ABOUT THIS TASK:
Go through the entries one line at a time, and gather every line that has the word "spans".
---------- INFORMATION PROVIDED ----------
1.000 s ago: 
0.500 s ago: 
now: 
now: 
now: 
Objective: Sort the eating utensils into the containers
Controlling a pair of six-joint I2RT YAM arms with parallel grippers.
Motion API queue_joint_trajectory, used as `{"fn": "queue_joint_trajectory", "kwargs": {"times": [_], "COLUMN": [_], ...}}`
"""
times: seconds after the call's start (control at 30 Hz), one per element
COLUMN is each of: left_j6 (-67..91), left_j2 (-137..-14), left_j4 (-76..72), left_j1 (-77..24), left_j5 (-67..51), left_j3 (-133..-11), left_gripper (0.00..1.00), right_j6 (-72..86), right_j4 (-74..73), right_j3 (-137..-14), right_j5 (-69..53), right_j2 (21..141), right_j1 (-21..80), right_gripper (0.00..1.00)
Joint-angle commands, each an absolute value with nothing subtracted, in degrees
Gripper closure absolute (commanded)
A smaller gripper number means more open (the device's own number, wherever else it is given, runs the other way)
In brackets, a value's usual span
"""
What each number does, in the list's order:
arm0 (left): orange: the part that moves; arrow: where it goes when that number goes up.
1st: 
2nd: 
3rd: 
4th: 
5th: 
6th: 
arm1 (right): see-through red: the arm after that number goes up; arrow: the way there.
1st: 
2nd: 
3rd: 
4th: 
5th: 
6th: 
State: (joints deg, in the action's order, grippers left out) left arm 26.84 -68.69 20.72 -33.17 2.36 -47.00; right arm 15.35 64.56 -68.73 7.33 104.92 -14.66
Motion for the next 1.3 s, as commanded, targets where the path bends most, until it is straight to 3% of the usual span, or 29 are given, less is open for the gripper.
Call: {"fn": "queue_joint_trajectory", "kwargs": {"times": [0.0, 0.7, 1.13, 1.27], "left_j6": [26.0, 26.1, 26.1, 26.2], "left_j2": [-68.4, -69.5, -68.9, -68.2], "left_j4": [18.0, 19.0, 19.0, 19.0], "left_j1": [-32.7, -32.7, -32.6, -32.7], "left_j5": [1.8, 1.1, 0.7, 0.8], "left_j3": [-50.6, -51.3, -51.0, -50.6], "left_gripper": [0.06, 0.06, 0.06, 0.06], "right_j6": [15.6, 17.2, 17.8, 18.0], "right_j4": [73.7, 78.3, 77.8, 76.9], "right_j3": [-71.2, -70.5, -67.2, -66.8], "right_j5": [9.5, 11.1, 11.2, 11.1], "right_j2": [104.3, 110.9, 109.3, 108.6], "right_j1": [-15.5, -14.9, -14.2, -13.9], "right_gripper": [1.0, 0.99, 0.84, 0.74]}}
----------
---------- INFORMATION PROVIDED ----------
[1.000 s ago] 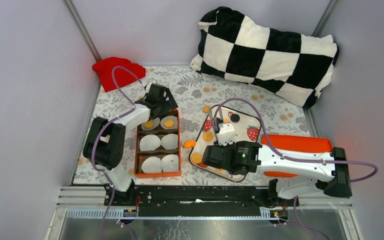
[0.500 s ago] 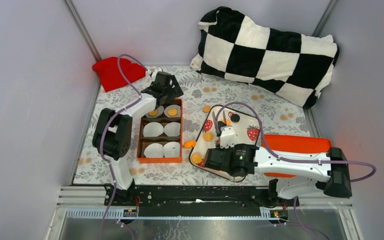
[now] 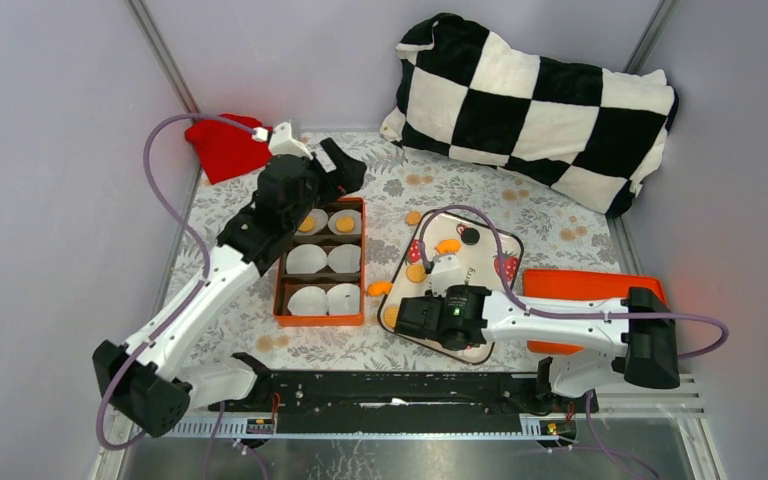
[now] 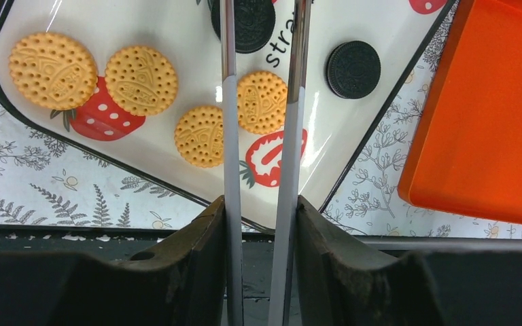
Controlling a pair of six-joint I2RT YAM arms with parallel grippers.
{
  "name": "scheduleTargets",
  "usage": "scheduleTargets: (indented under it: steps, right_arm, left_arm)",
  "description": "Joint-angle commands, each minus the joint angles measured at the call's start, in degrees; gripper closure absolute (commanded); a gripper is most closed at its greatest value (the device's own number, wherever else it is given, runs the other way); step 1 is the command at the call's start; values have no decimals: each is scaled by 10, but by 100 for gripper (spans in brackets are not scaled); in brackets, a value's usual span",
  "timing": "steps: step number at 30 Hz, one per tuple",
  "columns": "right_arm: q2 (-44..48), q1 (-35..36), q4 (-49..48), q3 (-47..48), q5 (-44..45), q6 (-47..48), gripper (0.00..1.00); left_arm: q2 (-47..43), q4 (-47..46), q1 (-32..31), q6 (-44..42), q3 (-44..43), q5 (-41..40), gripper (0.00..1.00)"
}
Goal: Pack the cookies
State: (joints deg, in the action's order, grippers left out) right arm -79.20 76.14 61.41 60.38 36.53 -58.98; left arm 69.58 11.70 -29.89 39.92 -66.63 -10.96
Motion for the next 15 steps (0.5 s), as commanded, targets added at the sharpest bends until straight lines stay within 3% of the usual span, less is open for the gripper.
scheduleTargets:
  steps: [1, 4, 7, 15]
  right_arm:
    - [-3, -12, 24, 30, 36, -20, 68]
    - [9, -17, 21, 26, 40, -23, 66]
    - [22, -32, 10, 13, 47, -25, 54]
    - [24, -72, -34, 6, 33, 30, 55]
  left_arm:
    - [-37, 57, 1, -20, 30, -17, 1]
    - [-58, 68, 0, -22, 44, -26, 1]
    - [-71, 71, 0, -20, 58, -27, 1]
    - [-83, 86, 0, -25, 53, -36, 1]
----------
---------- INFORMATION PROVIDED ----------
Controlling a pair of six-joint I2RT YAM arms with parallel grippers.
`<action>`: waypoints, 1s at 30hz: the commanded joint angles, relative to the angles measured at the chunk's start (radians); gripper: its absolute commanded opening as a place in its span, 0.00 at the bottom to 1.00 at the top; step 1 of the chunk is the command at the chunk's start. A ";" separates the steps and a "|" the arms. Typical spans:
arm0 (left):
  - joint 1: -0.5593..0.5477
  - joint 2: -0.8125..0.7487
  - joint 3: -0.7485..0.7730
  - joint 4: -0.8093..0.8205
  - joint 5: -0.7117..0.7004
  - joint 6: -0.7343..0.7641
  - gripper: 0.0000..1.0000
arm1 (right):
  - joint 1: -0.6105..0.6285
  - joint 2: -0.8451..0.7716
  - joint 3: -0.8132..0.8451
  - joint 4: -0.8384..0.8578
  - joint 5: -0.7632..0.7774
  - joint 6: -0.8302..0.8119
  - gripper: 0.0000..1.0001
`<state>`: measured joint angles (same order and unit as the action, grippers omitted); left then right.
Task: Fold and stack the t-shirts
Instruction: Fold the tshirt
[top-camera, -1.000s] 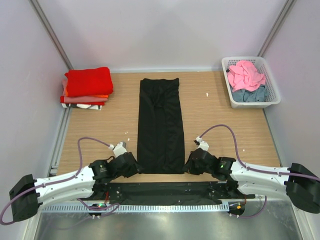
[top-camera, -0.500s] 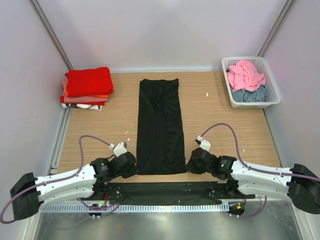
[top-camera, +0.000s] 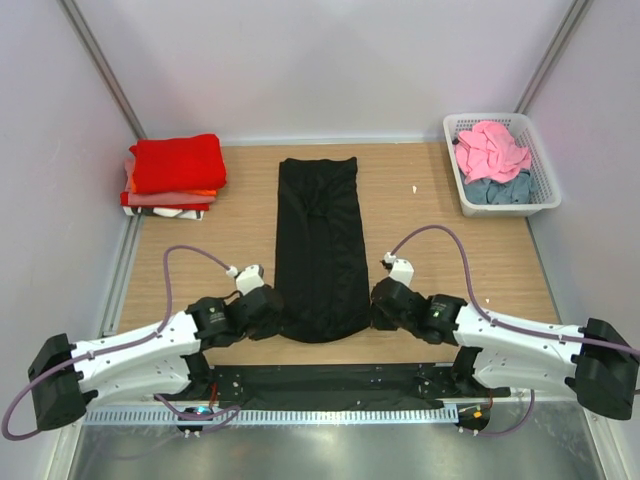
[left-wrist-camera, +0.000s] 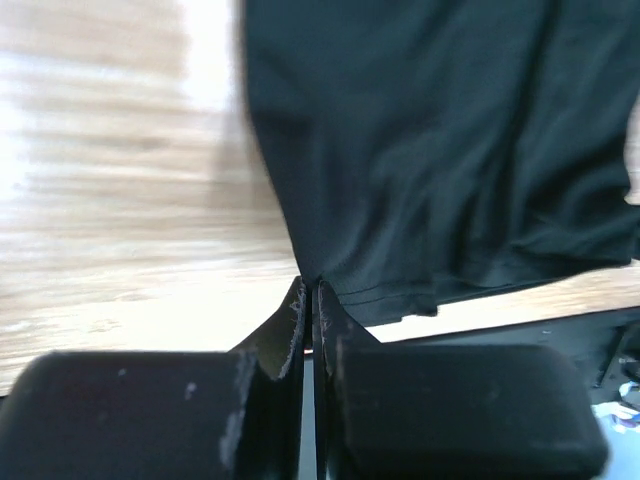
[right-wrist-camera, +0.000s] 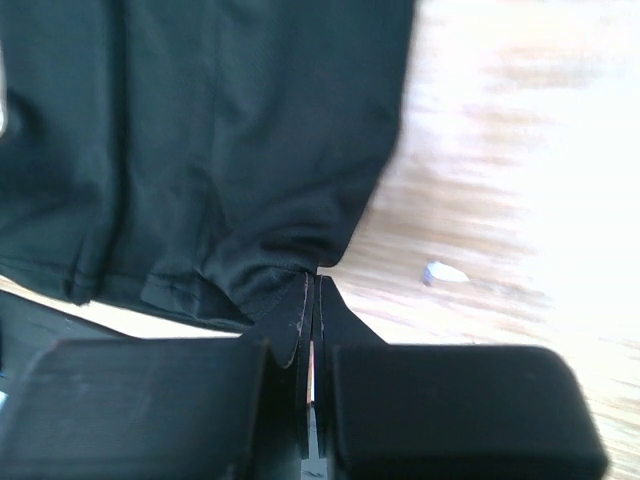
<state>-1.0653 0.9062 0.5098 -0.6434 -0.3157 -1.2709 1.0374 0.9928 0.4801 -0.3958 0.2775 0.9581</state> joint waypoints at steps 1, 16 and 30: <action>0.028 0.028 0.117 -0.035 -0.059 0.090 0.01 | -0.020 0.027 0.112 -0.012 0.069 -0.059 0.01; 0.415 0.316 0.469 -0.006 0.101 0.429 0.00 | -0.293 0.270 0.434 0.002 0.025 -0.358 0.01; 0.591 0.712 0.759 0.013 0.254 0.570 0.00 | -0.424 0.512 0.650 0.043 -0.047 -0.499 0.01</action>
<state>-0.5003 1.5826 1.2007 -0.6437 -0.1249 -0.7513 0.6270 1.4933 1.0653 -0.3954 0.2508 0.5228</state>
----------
ANSWER TO THIS TASK:
  "description": "Joint-angle commands, each minus the joint angles measured at the call's start, in degrees; gripper closure absolute (commanded); a gripper is most closed at its greatest value (the device's own number, wherever else it is given, runs the other way); step 1 is the command at the call's start; values have no decimals: each is scaled by 10, but by 100 for gripper (spans in brackets are not scaled); in brackets, a value's usual span",
`<action>`: waypoints, 1s at 30hz: the commanded joint angles, relative to the angles measured at the chunk's start (radians); gripper: its absolute commanded opening as a place in its span, 0.00 at the bottom to 1.00 at the top; step 1 of the chunk is the command at the chunk's start. A ";" separates the steps and a "|" the arms. Typical spans:

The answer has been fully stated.